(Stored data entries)
————
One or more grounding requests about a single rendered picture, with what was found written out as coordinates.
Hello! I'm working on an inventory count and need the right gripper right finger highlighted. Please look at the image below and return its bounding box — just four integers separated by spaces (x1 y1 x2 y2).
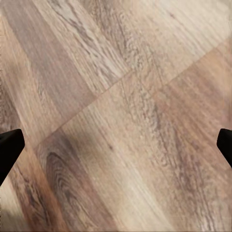
217 128 232 167

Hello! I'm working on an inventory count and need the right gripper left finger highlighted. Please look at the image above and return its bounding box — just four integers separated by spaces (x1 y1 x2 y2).
0 129 25 186

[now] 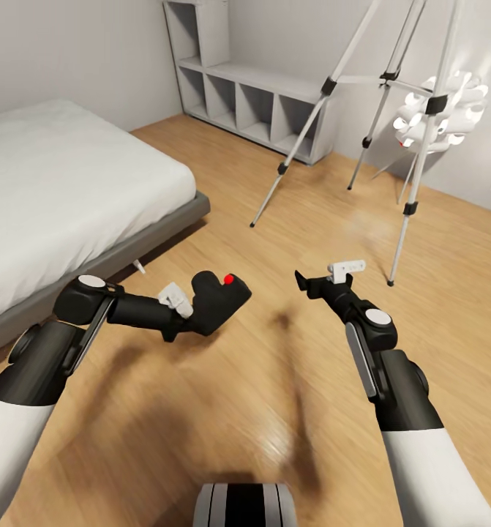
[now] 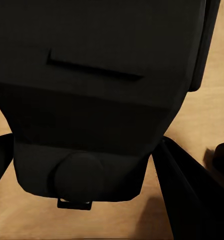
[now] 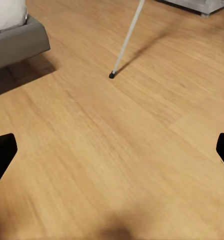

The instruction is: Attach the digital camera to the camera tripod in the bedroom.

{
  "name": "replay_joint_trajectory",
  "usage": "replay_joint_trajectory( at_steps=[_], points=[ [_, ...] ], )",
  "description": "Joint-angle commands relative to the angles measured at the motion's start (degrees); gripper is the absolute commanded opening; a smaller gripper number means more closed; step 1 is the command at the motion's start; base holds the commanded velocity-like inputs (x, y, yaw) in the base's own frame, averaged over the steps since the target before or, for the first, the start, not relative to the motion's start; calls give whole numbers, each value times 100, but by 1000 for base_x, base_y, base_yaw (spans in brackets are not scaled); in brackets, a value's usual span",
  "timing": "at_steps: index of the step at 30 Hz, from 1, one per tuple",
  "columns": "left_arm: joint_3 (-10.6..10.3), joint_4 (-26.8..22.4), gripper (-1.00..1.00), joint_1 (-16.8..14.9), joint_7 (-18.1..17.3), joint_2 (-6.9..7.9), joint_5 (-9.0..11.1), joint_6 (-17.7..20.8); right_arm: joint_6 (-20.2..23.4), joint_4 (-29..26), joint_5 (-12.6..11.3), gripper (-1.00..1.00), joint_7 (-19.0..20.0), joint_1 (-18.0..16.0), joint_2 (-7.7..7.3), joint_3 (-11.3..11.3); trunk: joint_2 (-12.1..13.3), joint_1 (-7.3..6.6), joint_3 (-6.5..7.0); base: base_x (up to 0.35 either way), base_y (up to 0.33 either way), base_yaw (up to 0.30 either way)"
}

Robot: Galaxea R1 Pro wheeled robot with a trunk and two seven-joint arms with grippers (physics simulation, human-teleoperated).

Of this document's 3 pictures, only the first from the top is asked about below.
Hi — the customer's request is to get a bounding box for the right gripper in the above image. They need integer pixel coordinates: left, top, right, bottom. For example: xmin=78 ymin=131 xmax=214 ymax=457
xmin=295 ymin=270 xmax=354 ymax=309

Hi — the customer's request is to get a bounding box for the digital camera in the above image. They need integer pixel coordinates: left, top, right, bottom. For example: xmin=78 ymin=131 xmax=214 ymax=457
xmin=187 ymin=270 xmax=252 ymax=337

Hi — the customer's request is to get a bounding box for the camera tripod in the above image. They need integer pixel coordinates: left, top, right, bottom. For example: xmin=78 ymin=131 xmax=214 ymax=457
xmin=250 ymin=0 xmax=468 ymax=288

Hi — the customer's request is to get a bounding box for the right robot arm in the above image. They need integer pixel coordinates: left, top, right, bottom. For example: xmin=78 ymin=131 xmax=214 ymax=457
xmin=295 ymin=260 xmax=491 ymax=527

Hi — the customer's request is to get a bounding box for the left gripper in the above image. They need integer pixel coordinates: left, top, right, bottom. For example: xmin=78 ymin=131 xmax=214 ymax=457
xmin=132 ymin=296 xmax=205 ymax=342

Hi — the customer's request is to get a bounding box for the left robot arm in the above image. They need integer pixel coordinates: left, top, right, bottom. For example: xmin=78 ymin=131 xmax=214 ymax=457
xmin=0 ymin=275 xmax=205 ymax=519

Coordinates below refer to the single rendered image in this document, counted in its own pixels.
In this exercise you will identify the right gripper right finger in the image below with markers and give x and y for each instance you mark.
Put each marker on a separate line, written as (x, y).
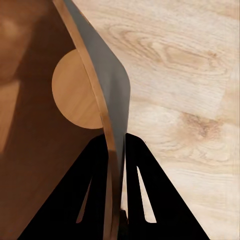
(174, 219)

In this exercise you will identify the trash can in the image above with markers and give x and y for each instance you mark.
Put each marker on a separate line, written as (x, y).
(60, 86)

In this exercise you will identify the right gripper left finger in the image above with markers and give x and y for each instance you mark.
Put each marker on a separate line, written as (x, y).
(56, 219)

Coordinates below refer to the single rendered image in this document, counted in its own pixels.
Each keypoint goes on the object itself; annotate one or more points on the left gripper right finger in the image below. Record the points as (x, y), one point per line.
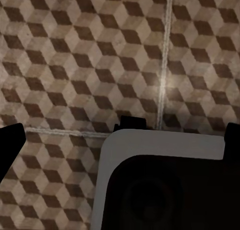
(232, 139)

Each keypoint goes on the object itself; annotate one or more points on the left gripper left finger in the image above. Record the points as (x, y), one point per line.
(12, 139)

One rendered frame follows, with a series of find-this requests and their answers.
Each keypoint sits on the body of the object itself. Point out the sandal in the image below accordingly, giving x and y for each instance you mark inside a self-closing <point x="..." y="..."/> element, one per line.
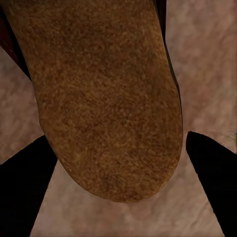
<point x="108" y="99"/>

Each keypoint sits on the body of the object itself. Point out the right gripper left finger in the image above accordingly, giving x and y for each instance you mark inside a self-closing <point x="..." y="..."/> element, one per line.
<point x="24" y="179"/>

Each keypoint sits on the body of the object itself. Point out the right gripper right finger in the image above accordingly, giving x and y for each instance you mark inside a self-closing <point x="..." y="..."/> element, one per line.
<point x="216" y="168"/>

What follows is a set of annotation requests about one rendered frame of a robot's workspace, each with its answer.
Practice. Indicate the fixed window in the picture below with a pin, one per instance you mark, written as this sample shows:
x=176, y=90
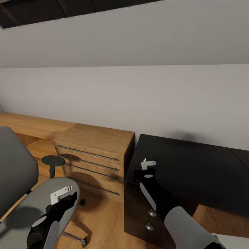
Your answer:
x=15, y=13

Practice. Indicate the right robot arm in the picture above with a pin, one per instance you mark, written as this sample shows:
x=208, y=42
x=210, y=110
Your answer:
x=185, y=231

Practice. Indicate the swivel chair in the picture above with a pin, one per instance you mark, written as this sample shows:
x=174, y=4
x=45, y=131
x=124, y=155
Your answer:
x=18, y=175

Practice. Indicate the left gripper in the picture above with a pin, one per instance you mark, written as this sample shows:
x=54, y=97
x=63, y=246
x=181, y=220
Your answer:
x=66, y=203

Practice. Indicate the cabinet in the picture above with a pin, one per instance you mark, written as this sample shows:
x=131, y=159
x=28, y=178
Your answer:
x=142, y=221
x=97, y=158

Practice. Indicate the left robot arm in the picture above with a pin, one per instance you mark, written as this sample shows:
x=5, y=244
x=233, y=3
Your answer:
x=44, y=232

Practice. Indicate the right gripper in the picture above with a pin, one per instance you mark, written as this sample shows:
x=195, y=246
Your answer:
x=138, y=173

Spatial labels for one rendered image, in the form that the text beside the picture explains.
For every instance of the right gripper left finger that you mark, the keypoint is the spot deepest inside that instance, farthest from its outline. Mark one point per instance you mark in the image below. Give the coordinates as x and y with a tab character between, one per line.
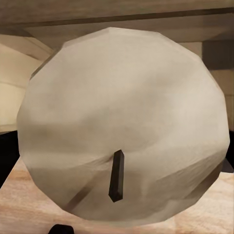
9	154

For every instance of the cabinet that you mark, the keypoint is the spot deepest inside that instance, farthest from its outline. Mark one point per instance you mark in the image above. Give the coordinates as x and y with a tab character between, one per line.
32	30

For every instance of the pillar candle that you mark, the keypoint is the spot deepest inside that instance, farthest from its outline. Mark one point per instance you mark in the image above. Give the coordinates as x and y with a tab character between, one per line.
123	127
————
Task brief:
Give every record again exactly, apart from the pictures, which stay out.

Response to this exercise:
One or more grounding requests about a single rendered picture, with what was found written out as coordinates.
Hello! I'm working on an inventory count and need the right gripper right finger highlighted. Please look at the image below and return its bounding box — just four integers separated by spaces (x1 y1 x2 y2).
217 128 232 167

Hello! I'm working on an inventory count and need the right gripper left finger highlighted. Please look at the image above and return its bounding box — just four integers separated by spaces (x1 y1 x2 y2).
0 129 25 186

[now] 
[now] 
[now] 

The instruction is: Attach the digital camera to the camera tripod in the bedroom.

{
  "name": "replay_joint_trajectory",
  "usage": "replay_joint_trajectory( at_steps=[_], points=[ [_, ...] ], )",
  "description": "Joint-angle commands relative to the angles measured at the motion's start (degrees); gripper is the absolute commanded opening; a smaller gripper number means more closed; step 1 is the command at the motion's start; base holds the commanded velocity-like inputs (x, y, yaw) in the base's own frame, averaged over the steps since the target before or, for the first, the start, not relative to the motion's start; calls give whole numbers, each value times 100, but by 1000 for base_x, base_y, base_yaw (spans in brackets are not scaled); in brackets, a value's usual span",
  "timing": "at_steps: index of the step at 30 Hz, from 1, one per tuple",
  "columns": "left_arm: joint_3 (-10.6..10.3), joint_4 (-26.8..22.4), gripper (-1.00..1.00), joint_1 (-16.8..14.9), joint_7 (-18.1..17.3), joint_2 (-6.9..7.9), joint_5 (-9.0..11.1), joint_6 (-17.7..20.8); right_arm: joint_6 (-20.2..23.4), joint_4 (-29..26), joint_5 (-12.6..11.3), gripper (-1.00..1.00), joint_7 (-19.0..20.0), joint_1 (-18.0..16.0), joint_2 (-7.7..7.3), joint_3 (-11.3..11.3); trunk: joint_2 (-12.1..13.3), joint_1 (-7.3..6.6), joint_3 (-6.5..7.0); base: base_x (up to 0.35 either way), base_y (up to 0.33 either way), base_yaw (up to 0.30 either way)"
}

Robot: Galaxea R1 Pro wheeled robot with a trunk and two seven-joint arms with grippers (physics simulation, human-teleoperated).

Of this document's 3 pictures, only the first from the top is asked about below.
Hi — the customer's request is to get a bounding box for the right gripper in the above image. They need integer pixel coordinates: left, top, right, bottom. For example: xmin=78 ymin=131 xmax=214 ymax=457
xmin=295 ymin=270 xmax=354 ymax=309

Hi — the customer's request is to get a bounding box for the digital camera in the above image. They need integer pixel coordinates: left, top, right, bottom. For example: xmin=78 ymin=131 xmax=214 ymax=457
xmin=187 ymin=270 xmax=252 ymax=337

Hi — the customer's request is to get a bounding box for the camera tripod in the above image. They need integer pixel coordinates: left, top, right, bottom. For example: xmin=78 ymin=131 xmax=214 ymax=457
xmin=250 ymin=0 xmax=468 ymax=288

Hi — the customer's request is to get a bounding box for the right robot arm in the above image. They need integer pixel coordinates: left, top, right, bottom. For example: xmin=78 ymin=131 xmax=214 ymax=457
xmin=295 ymin=260 xmax=491 ymax=527

Hi — the customer's request is to get a bounding box for the left gripper in the above image. They need integer pixel coordinates: left, top, right, bottom. For example: xmin=78 ymin=131 xmax=214 ymax=457
xmin=132 ymin=296 xmax=205 ymax=342

Hi — the customer's request is to get a bounding box for the left robot arm in the above image. They need integer pixel coordinates: left, top, right, bottom. For example: xmin=78 ymin=131 xmax=214 ymax=457
xmin=0 ymin=275 xmax=205 ymax=519

Coordinates below refer to the single rendered image in this document, counted in its own pixels.
In this exercise you will identify the right gripper right finger in the image below with markers and give x and y for each instance you mark.
Put each marker on a separate line, written as (x, y).
(174, 219)

In this exercise you will identify the trash can in the image above with markers and give x and y for each instance you mark.
Put each marker on a separate line, written as (x, y).
(60, 86)

In this exercise you will identify the right gripper left finger in the image above with markers and give x and y for each instance you mark.
Put each marker on a separate line, written as (x, y).
(56, 219)

Coordinates below refer to the single rendered image in this document, counted in its own pixels.
Each keypoint goes on the object itself; annotate one or more points on the left gripper right finger in the image below. Record the points as (x, y), one point per line.
(232, 139)

Each keypoint goes on the object itself; annotate one or more points on the left gripper left finger in the image above. Record the points as (x, y), one point per line.
(12, 139)

One rendered frame follows, with a series of find-this requests and their answers.
Each keypoint sits on the body of the object itself. Point out the sandal in the image below accordingly, giving x and y for each instance you mark inside a self-closing <point x="..." y="..."/> element, one per line.
<point x="108" y="99"/>

Each keypoint sits on the body of the object itself. Point out the right gripper left finger in the image above accordingly, giving x and y for each instance you mark inside a self-closing <point x="..." y="..."/> element, one per line.
<point x="24" y="179"/>

Each keypoint sits on the body of the object itself. Point out the right gripper right finger in the image above accordingly, giving x and y for each instance you mark inside a self-closing <point x="..." y="..."/> element, one per line.
<point x="216" y="168"/>

What follows is a set of annotation requests about one rendered frame of a robot's workspace, each with its answer.
Practice. Indicate the fixed window in the picture below with a pin, one per instance you mark, written as this sample shows:
x=176, y=90
Your answer:
x=15, y=13

Practice. Indicate the right robot arm in the picture above with a pin, one per instance you mark, written as this sample shows:
x=208, y=42
x=210, y=110
Your answer:
x=185, y=231

Practice. Indicate the swivel chair in the picture above with a pin, one per instance you mark, written as this sample shows:
x=174, y=4
x=45, y=131
x=124, y=155
Your answer:
x=18, y=175

Practice. Indicate the left gripper in the picture above with a pin, one per instance you mark, written as this sample shows:
x=54, y=97
x=63, y=246
x=181, y=220
Your answer:
x=66, y=203

Practice. Indicate the cabinet in the picture above with a pin, one per instance you mark, written as this sample shows:
x=131, y=159
x=28, y=178
Your answer:
x=142, y=221
x=97, y=158

Practice. Indicate the left robot arm in the picture above with a pin, one per instance you mark, written as this sample shows:
x=5, y=244
x=233, y=3
Your answer:
x=44, y=232

Practice. Indicate the right gripper in the picture above with a pin, one per instance you mark, written as this sample shows:
x=195, y=246
Your answer:
x=138, y=173

Spatial labels for one rendered image, in the form that the text beside the picture explains.
For every instance of the right gripper left finger that you mark, the keypoint is the spot deepest inside that instance, farthest from its outline. Mark one point per instance you mark in the image below. Give the coordinates as x and y with a tab character between, one per line.
9	154

For every instance of the cabinet that you mark, the keypoint is the spot deepest inside that instance, farthest from its outline. Mark one point per instance you mark in the image above. Give the coordinates as x and y with a tab character between, one per line.
32	30

For every instance of the pillar candle that you mark, the keypoint is the spot deepest inside that instance, farthest from its outline. Mark one point per instance you mark in the image above. Give the coordinates as x and y with a tab character between, one per line.
123	127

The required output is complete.